Go through the entries and transcribe each one exactly, dropping the pictures.

>>>>>

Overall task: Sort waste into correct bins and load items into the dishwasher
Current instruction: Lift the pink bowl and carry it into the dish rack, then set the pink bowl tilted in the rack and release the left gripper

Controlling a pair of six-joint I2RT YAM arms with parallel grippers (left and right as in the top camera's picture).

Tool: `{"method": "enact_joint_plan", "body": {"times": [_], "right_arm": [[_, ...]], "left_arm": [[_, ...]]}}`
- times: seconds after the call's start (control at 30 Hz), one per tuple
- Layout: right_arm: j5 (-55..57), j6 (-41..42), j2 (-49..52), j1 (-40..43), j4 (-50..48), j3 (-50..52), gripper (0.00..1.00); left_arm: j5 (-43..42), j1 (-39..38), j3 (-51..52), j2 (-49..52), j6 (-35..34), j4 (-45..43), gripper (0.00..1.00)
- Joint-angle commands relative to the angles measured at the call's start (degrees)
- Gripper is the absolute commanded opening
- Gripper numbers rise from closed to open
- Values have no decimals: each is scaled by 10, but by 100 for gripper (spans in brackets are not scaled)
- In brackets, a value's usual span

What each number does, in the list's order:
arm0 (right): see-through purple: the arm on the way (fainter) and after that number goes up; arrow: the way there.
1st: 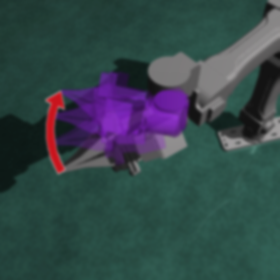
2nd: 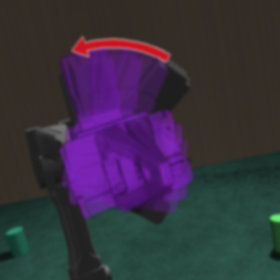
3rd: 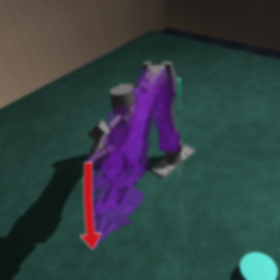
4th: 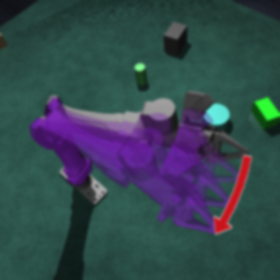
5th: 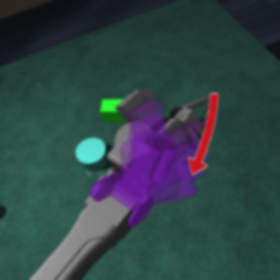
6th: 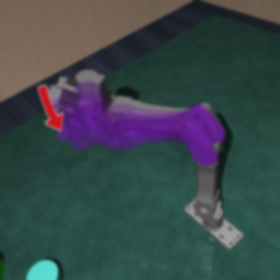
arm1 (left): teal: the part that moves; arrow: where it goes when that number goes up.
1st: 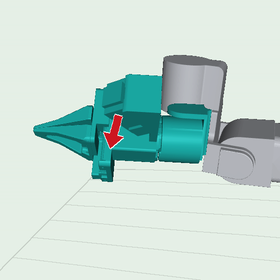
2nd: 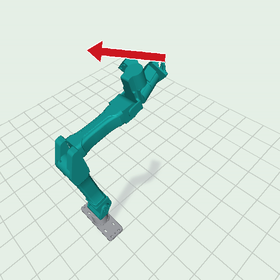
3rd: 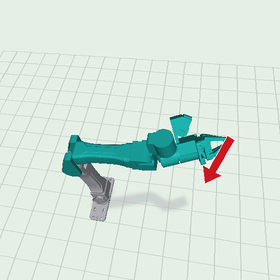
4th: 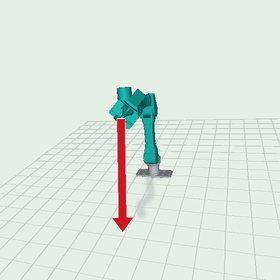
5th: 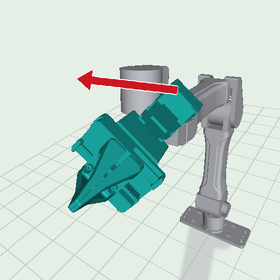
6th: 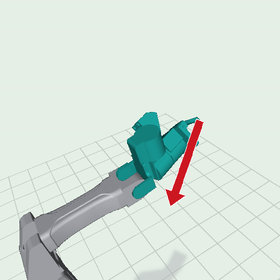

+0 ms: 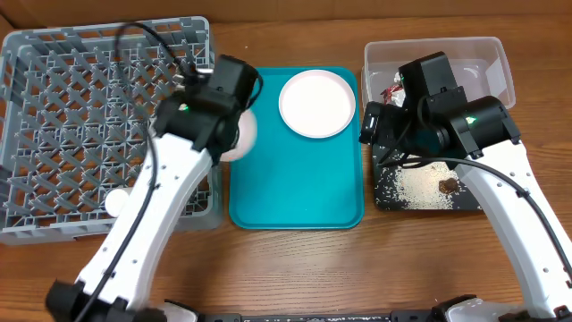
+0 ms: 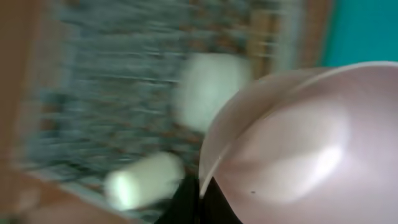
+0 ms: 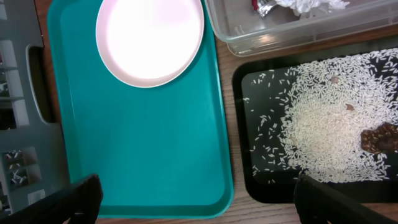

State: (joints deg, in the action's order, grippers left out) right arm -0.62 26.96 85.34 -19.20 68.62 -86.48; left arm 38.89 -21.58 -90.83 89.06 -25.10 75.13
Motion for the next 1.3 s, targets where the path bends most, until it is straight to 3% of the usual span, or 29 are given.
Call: {"method": "enact_joint_plan", "body": {"times": [0.0, 0.17, 0.57, 1.27], "right_arm": [[5, 1, -5, 1, -1, -5, 100], [5, 1, -5, 1, -4, -5, 100], [5, 1, -5, 1, -7, -5, 100], [5, 1, -5, 1, -9, -5, 100]], "left_arm": [[297, 13, -2, 6, -2, 41, 4], [392, 66, -1, 9, -2, 41, 4], [331, 217, 19, 62, -2, -43, 4], [353, 279, 19, 214, 10, -84, 4]]}}
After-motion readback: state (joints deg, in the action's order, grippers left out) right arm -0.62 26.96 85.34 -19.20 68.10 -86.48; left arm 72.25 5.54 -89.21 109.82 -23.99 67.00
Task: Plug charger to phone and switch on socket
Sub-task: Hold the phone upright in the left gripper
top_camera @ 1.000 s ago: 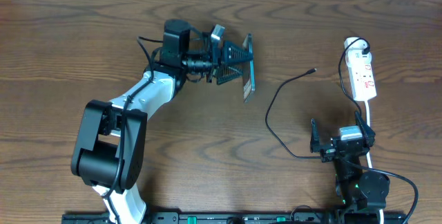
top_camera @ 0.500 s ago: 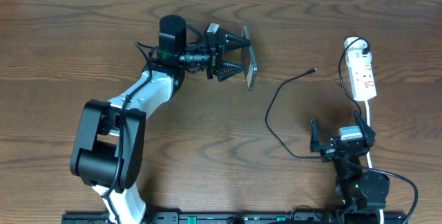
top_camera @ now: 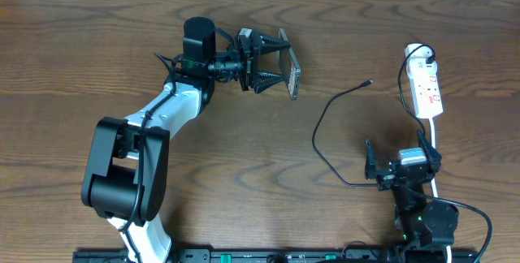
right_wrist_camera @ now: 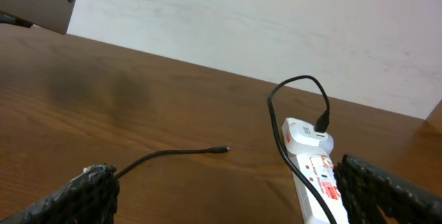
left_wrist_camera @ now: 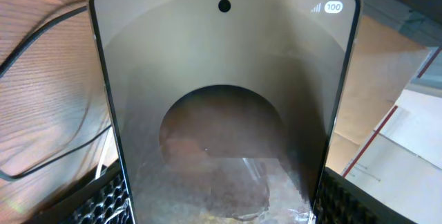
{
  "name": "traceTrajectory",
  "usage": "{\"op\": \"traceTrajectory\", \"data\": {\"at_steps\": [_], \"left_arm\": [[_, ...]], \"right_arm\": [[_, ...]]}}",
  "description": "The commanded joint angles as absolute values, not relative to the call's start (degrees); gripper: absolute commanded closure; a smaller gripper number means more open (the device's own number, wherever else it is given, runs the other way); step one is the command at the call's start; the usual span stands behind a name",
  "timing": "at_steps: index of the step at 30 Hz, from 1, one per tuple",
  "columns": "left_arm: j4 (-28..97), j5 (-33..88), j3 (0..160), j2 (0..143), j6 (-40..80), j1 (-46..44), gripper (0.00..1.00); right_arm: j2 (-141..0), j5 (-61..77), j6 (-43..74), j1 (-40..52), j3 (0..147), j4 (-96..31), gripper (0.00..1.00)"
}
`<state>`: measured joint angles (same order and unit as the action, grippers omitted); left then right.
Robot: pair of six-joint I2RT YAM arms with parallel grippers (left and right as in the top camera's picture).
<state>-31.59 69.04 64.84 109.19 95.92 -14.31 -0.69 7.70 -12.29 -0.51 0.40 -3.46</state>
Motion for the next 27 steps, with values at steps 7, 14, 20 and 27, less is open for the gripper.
{"op": "traceTrajectory", "data": {"at_steps": [7, 14, 20, 27], "left_arm": [[-32.49, 68.51, 65.45, 108.86, 96.36, -13.89, 0.40], [-32.49, 68.45, 65.45, 108.86, 96.33, -13.89, 0.40], [-32.49, 68.49, 65.45, 108.86, 96.31, -13.89, 0.40], [-32.49, 68.49, 65.45, 108.86, 96.31, -13.89, 0.40]], "right_arm": [[-0.40, 7.88, -11.62, -0.32, 0.32, -3.66, 0.01], [-0.40, 7.88, -11.60, -0.32, 0.32, -3.66, 0.01], [-0.40, 7.88, -11.60, -0.32, 0.30, -3.68, 0.01], [-0.40, 7.88, -11.60, -0.32, 0.32, -3.66, 0.01]]}}
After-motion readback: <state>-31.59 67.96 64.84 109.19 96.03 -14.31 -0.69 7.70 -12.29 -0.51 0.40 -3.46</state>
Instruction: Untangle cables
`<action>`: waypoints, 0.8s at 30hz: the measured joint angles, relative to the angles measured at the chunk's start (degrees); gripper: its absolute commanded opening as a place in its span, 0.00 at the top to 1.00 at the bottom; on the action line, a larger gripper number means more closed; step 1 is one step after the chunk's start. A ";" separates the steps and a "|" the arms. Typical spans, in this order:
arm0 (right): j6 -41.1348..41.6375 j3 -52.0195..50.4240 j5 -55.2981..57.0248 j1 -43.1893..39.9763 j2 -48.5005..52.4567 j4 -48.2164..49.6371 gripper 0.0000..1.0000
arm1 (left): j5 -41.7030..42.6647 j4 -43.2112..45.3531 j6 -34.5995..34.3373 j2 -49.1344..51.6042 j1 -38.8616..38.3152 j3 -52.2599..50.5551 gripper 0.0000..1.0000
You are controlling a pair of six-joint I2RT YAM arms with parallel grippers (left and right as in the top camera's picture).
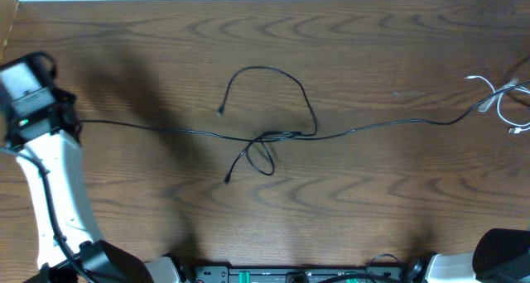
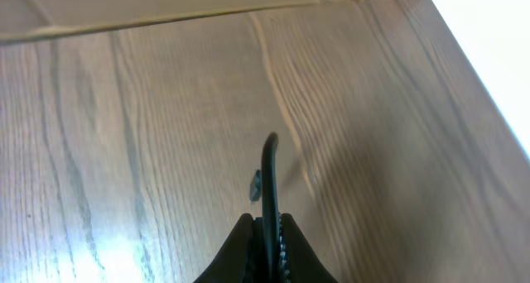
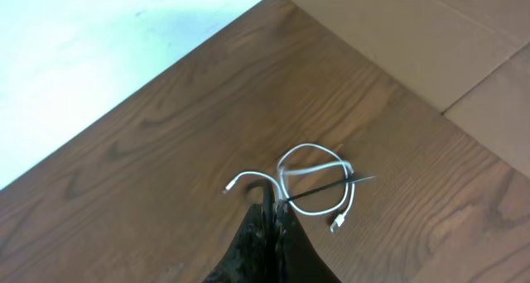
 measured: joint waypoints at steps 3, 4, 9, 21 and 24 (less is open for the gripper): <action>1.95 0.00 3.04 -0.11 0.00 -0.59 0.99 | 10.12 4.48 -4.04 0.00 7.30 -0.04 0.92; 3.02 0.00 4.50 -0.48 0.00 -1.09 0.99 | 12.37 4.57 -5.57 0.00 9.05 -0.04 0.93; 3.19 0.00 -2.62 -2.03 0.00 -3.37 0.99 | 25.64 5.09 -6.97 0.00 10.21 -0.04 0.93; -21.81 -1.18 -34.67 11.39 0.26 -19.26 0.39 | 34.42 -11.67 11.93 0.00 -17.73 -0.04 0.93; -22.53 -5.53 -34.82 18.86 0.33 -19.02 0.39 | 33.64 -16.11 12.59 0.00 -21.62 -0.04 0.93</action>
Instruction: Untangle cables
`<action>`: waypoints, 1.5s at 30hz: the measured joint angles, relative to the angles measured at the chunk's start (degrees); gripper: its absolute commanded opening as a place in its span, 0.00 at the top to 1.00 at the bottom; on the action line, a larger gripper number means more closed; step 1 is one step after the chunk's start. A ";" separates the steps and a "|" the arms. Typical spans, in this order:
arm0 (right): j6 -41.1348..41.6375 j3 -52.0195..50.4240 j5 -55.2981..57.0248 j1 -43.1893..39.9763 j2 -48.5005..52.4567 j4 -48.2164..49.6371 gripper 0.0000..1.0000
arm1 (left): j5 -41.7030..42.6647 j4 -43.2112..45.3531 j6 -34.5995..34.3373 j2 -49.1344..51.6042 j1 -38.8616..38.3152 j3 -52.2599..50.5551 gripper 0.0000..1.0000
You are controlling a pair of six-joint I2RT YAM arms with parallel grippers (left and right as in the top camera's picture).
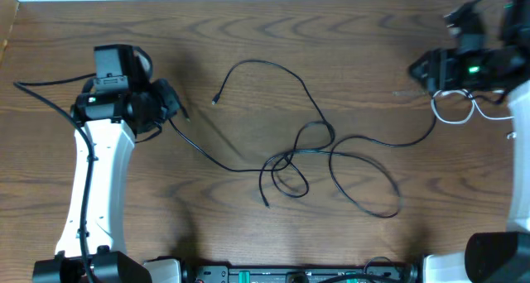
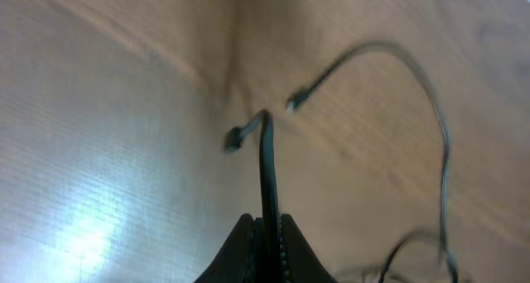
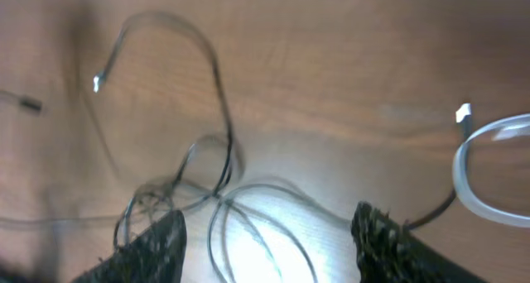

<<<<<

- _Solution_
Overall task: Sort waste into correct bins and load items into the dishwasher
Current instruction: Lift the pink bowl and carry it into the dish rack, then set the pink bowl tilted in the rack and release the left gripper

Controlling a pair of six-joint I2RT YAM arms with parallel grippers (left and right as in the top camera's picture).

Tool: `{"method": "enact_joint_plan", "body": {"times": [_], "right_arm": [[_, ...]], "left_arm": [[_, ...]]}}`
- times: seconds after the call's start (control at 30 Hz), one per tuple
- Layout: right_arm: j5 (-55..57), j6 (-41..42), j2 (-49..52), j1 (-40..43), j4 (-50..48), j3 (-50..52), gripper (0.00..1.00); left_arm: j5 (-43..42), j1 (-39..38), j3 (-51..52), j2 (-49..52), j6 (-35..34), j4 (-45..43), gripper (0.00..1.00)
- Joint-angle commands relative to the angles measured at the call's start (degrees)
- Gripper is the absolute commanded opening
- Gripper numbers rise from closed to open
- Values have no decimals: each is scaled by 10, but by 100 for gripper (spans in brackets are not scaled)
- In brackets, a value's usual span

What each number does, in the list's order:
arm0 (right): see-through purple: the arm on the way (fainter) and after that number goes up; arrow: the way there.
1st: 
2nd: 
3rd: 
4th: 
5th: 
6th: 
arm1 (left): teal: the part that moves; arrow: where it goes when that number goes up.
1st: 
2nd: 
3rd: 
4th: 
5th: 
6th: 

+0 ms: 
+0 ms: 
+0 ms: 

State: (joints deg, in the action's order, grippers left out) right arm -0.62 26.96 85.34 -19.20 68.62 -86.48; left arm 38.89 -21.58 -90.83 89.06 -25.10 75.13
Motion for the next 1.3 s, targets where the path bends most, until it is straight to 3% of the usual span, or 29 are given.
Call: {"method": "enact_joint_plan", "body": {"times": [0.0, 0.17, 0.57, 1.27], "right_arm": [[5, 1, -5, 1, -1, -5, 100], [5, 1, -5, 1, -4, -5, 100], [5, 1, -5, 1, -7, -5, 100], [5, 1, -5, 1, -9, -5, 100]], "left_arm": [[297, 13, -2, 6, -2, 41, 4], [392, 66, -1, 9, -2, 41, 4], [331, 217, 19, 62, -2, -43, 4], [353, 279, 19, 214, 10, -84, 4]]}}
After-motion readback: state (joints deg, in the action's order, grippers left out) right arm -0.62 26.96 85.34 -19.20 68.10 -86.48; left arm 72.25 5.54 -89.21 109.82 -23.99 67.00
Task: Plug charger to phone and switch on socket
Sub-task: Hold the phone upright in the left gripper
top_camera @ 1.000 s ago: 
top_camera @ 0.500 s ago: 
top_camera @ now: 
right_wrist_camera @ now: 
left_wrist_camera @ now: 
{
  "name": "traceTrajectory",
  "usage": "{\"op\": \"traceTrajectory\", \"data\": {\"at_steps\": [_], \"left_arm\": [[_, ...]], \"right_arm\": [[_, ...]]}}",
  "description": "The commanded joint angles as absolute values, not relative to the call's start (degrees); gripper: absolute commanded closure; a smaller gripper number means more open (the device's own number, wherever else it is given, runs the other way); step one is the command at the call's start; the usual span stands behind a name",
  "timing": "at_steps: index of the step at 30 Hz, from 1, one per tuple",
  "columns": "left_arm: j4 (-28..97), j5 (-33..88), j3 (0..160), j2 (0..143), j6 (-40..80), j1 (-46..44), gripper (0.00..1.00); right_arm: j2 (-141..0), j5 (-61..77), j6 (-43..74), j1 (-40..52), j3 (0..147), j4 (-96..31), gripper (0.00..1.00)"
}
`<state>`: measured joint angles (same order and unit as the action, grippers omitted); left then right.
Robot: pair of six-joint I2RT YAM arms with parallel grippers (left and right as in the top camera's picture).
<state>-31.59 69.04 64.84 109.19 95.92 -14.31 -0.69 7.70 -12.29 -0.51 0.40 -3.46</state>
Motion for the next 27 steps, with values at steps 7, 14, 20 and 27, less is open for the gripper.
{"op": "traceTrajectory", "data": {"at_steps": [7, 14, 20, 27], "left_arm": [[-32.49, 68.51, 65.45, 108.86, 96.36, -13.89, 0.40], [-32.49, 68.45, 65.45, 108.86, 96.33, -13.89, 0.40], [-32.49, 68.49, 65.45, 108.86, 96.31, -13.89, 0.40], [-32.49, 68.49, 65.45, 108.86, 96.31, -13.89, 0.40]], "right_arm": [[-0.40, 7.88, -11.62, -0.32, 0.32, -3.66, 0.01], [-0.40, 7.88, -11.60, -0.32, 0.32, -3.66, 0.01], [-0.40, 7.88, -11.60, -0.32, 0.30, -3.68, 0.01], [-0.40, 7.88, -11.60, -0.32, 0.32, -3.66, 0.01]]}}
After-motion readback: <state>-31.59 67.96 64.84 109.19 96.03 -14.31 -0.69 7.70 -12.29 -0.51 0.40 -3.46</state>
Instruction: Untangle cables
`<action>`: waypoints, 0.8s at 30hz: the measured joint angles, relative to the angles measured at the chunk's start (degrees); gripper: its absolute commanded opening as a place in its span, 0.00 at the top to 1.00 at the bottom; on the action line, a larger gripper number means more closed; step 1 is one step after the chunk's start. A ";" separates the steps and a "|" the arms. Typical spans, in this order:
arm0 (right): j6 -41.1348..41.6375 j3 -52.0195..50.4240 j5 -55.2981..57.0248 j1 -43.1893..39.9763 j2 -48.5005..52.4567 j4 -48.2164..49.6371 gripper 0.0000..1.0000
arm1 (left): j5 -41.7030..42.6647 j4 -43.2112..45.3531 j6 -34.5995..34.3373 j2 -49.1344..51.6042 j1 -38.8616..38.3152 j3 -52.2599..50.5551 gripper 0.0000..1.0000
You are controlling a pair of six-joint I2RT YAM arms with parallel grippers (left and right as in the top camera's picture).
 measured: joint waypoints at steps 3, 4, 9, 21 and 24 (less is open for the gripper): <action>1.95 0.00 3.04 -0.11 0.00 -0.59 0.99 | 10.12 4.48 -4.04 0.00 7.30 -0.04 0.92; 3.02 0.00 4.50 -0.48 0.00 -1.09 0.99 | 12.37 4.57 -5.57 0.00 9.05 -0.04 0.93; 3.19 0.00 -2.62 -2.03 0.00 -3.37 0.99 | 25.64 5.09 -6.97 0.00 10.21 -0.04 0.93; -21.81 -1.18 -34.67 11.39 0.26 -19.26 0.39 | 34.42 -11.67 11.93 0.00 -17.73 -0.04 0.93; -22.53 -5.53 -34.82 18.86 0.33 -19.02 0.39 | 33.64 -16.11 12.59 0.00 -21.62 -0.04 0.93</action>
Instruction: Untangle cables
`<action>`: waypoints, 1.5s at 30hz: the measured joint angles, relative to the angles measured at the chunk's start (degrees); gripper: its absolute commanded opening as a place in its span, 0.00 at the top to 1.00 at the bottom; on the action line, a larger gripper number means more closed; step 1 is one step after the chunk's start. A ";" separates the steps and a "|" the arms. Typical spans, in this order:
arm0 (right): j6 -41.1348..41.6375 j3 -52.0195..50.4240 j5 -55.2981..57.0248 j1 -43.1893..39.9763 j2 -48.5005..52.4567 j4 -48.2164..49.6371 gripper 0.0000..1.0000
arm1 (left): j5 -41.7030..42.6647 j4 -43.2112..45.3531 j6 -34.5995..34.3373 j2 -49.1344..51.6042 j1 -38.8616..38.3152 j3 -52.2599..50.5551 gripper 0.0000..1.0000
You are controlling a pair of six-joint I2RT YAM arms with parallel grippers (left and right as in the top camera's picture).

Nothing more remains in this exercise.